Pathophysiology of Renal Hemodynamics and Renal Cortical Microcirculation in a Porcine Model of Elevated Intra-abdominal Pressure

Abstract

Elevated intra-abdominal pressure (IAP) has been shown to impair renal perfusion and renal function. This study was designed to further investigate the effects of elevated IAP on renal venous hemodynamics and renal perfusion pressure (RPP). Another aim was to evaluate the renal cortical microcirculation by sidestream dark field (SDF) imaging in a porcine model of elevated IAP. In 11 pigs, IAP was increased stepwise while renal hemodynamics and urinary output were recorded. RPP (RPP = mean arterial pressure minus IAP) and renal filtration gradient (RFG = mean arterial pressure minus 2xIAP) were calculated. Renal cortical microcirculatory perfusion was assessed by calculating the microvascular flow index (MFI) based on SDF data. With IAP elevated to 30 mm Hg, renal arterial and venous flow decreased in parallel by 34% (p < 0.05) and RPP decreased by 12% (p < 0.05). With increasing IAP, renal vascular resistance increased and MFI decreased significantly.

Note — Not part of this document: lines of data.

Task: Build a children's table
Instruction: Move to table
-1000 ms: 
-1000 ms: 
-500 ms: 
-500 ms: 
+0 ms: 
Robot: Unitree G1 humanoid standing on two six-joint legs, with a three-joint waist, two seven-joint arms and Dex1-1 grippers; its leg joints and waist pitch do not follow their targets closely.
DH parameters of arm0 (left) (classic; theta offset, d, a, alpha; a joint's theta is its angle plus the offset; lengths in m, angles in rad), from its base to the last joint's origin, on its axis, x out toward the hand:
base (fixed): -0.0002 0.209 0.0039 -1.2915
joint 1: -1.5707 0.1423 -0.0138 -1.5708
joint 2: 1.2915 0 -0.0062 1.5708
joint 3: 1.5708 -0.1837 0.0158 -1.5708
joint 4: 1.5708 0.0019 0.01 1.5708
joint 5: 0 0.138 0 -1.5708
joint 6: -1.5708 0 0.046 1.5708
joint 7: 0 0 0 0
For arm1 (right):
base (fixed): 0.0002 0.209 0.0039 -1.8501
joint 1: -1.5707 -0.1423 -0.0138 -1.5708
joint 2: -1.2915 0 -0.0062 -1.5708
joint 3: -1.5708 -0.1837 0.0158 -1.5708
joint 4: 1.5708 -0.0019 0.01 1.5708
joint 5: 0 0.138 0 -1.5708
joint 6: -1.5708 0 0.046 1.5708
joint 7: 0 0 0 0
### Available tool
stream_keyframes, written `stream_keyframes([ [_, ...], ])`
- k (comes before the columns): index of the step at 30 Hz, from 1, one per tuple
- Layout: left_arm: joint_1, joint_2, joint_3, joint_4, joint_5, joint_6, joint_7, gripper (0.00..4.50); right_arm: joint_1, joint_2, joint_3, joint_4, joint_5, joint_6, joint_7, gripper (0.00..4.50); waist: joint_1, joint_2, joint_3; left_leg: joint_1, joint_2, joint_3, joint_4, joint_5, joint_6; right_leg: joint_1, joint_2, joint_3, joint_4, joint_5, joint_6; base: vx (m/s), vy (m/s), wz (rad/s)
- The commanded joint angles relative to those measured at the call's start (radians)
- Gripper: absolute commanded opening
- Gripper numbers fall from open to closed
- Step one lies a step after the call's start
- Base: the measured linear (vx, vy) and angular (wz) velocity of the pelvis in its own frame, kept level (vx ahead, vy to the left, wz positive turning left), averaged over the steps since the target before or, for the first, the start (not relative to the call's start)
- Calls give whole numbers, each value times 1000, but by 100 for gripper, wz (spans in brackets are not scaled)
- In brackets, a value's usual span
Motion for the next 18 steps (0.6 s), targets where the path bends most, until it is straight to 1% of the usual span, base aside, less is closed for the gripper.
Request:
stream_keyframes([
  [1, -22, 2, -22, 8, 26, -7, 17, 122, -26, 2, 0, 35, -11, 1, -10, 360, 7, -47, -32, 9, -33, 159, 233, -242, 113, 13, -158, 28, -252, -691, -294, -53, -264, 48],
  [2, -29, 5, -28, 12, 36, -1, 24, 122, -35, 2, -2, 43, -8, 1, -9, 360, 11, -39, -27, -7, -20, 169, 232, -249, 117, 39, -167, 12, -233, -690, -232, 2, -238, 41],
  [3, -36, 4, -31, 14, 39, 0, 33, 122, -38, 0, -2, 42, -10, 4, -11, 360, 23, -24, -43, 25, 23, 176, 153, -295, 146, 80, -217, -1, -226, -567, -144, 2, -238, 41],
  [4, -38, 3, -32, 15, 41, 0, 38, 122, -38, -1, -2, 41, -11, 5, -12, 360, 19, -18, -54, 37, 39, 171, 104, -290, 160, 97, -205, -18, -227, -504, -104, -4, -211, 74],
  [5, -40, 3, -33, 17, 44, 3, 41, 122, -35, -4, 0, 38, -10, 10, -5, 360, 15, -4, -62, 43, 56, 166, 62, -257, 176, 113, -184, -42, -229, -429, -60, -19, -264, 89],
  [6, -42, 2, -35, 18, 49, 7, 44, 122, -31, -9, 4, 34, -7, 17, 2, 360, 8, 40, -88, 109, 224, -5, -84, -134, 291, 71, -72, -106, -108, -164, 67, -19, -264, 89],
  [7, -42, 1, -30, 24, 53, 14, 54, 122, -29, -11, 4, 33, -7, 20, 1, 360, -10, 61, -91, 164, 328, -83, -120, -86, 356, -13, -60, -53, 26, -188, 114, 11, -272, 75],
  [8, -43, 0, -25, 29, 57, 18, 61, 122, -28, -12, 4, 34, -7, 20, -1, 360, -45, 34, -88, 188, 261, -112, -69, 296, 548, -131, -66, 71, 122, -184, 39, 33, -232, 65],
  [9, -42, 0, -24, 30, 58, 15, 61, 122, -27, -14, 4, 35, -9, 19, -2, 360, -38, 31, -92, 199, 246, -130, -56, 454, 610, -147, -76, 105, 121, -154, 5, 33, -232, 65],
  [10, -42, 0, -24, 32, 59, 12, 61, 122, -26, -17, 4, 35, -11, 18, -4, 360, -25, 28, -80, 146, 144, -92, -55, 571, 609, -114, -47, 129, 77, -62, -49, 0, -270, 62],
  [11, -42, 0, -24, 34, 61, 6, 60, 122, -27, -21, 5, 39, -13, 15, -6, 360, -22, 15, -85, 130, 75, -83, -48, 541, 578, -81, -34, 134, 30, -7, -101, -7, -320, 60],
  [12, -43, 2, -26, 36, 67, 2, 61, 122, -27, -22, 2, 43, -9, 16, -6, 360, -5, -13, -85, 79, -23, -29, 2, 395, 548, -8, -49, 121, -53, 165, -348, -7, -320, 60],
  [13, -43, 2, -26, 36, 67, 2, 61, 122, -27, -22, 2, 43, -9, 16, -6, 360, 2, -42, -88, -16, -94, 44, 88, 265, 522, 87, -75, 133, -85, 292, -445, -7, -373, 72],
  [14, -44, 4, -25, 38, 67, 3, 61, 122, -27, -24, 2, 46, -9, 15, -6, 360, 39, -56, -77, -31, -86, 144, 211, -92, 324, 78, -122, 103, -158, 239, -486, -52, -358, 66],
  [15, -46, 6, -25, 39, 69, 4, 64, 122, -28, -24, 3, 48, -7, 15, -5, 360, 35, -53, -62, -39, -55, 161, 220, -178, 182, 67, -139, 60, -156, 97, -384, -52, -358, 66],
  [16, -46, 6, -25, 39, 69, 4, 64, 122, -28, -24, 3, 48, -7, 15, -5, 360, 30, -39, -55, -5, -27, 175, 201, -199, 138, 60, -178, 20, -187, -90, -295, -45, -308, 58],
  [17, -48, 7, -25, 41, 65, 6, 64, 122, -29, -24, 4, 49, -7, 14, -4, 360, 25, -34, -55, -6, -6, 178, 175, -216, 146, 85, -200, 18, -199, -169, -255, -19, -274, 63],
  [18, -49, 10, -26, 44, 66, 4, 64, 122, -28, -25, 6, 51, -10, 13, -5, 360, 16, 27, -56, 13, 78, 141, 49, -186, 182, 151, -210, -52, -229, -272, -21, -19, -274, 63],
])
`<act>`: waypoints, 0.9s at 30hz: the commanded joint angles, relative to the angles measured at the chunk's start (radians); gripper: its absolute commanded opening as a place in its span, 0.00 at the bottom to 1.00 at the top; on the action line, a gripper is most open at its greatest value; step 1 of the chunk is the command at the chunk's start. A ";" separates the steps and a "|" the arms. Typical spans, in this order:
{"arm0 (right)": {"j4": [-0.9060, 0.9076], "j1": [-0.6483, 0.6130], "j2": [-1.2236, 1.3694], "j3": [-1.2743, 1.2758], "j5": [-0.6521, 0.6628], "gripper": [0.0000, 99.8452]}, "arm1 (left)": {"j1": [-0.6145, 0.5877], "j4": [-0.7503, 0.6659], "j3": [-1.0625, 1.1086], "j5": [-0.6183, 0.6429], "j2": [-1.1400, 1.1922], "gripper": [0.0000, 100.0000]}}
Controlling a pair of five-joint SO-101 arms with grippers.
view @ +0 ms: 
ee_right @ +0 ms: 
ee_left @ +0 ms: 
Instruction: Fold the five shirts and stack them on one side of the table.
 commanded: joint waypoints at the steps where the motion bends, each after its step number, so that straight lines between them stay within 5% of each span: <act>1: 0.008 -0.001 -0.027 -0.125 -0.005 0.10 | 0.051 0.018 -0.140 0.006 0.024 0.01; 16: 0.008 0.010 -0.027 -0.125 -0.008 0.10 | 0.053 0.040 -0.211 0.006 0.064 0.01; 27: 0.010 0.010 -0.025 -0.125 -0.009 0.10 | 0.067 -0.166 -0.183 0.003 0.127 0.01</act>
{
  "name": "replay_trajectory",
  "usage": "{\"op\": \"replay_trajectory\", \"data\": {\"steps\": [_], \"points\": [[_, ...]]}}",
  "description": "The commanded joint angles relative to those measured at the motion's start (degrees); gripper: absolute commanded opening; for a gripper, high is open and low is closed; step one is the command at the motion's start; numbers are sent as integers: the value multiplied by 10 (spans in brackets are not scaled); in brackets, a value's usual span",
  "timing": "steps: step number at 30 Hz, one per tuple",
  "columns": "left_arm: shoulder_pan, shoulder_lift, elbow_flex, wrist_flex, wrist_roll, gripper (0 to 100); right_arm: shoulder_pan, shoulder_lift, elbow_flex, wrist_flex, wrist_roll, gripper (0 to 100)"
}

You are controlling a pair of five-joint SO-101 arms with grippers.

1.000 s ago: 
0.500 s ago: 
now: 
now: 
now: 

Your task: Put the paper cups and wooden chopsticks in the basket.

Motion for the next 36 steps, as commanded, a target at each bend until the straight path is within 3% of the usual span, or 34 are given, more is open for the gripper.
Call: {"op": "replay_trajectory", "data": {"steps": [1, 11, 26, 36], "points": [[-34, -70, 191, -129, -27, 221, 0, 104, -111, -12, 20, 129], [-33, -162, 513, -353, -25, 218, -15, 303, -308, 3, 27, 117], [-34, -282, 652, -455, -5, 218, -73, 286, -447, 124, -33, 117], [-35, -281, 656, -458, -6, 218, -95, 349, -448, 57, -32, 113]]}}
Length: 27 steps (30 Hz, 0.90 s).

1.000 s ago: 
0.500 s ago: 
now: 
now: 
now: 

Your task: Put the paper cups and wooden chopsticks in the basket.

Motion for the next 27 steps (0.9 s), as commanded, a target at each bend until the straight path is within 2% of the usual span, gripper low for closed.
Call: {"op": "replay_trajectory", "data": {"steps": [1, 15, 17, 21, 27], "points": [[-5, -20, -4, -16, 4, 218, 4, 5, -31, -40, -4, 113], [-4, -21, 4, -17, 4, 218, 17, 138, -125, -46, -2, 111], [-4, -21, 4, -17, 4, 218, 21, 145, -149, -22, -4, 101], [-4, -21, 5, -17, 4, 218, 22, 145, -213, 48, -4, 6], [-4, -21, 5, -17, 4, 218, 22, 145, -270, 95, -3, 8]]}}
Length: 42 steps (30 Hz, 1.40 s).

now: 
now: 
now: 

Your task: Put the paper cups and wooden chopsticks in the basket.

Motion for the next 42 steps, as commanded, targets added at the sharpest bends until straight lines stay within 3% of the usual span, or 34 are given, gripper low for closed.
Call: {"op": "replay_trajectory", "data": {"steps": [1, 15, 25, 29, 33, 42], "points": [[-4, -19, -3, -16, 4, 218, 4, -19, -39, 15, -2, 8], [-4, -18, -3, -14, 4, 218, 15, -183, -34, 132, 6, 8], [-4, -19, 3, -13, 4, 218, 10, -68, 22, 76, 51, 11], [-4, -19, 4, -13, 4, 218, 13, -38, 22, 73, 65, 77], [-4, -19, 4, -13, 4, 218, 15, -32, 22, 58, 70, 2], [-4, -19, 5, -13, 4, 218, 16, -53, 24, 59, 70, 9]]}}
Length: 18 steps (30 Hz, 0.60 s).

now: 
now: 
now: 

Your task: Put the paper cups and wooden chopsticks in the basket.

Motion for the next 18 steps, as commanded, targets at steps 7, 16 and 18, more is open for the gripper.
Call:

RFG showed a moderate correlation with renal blood flow (r = 0.39, p < 0.05) and MFI (r = 0.46, p < 0.005), whereas RPP did not. In a porcine model of IAP-induced renal impairment, we observed a parallel decrease in renal venous and arterial blood flow together with blood flow redistribution away from the kidney. SDF imaging was used for the first time to assess renal cortical microcirculation and MFI was found to decrease with increasing IAP. RFG, as a clinical estimator of renal perfusion, correlated moderately with renal blood flow and microcirculatory perfusion, whereas RPP did not. Increased renal vascular resistance with elevated IAP might account for this.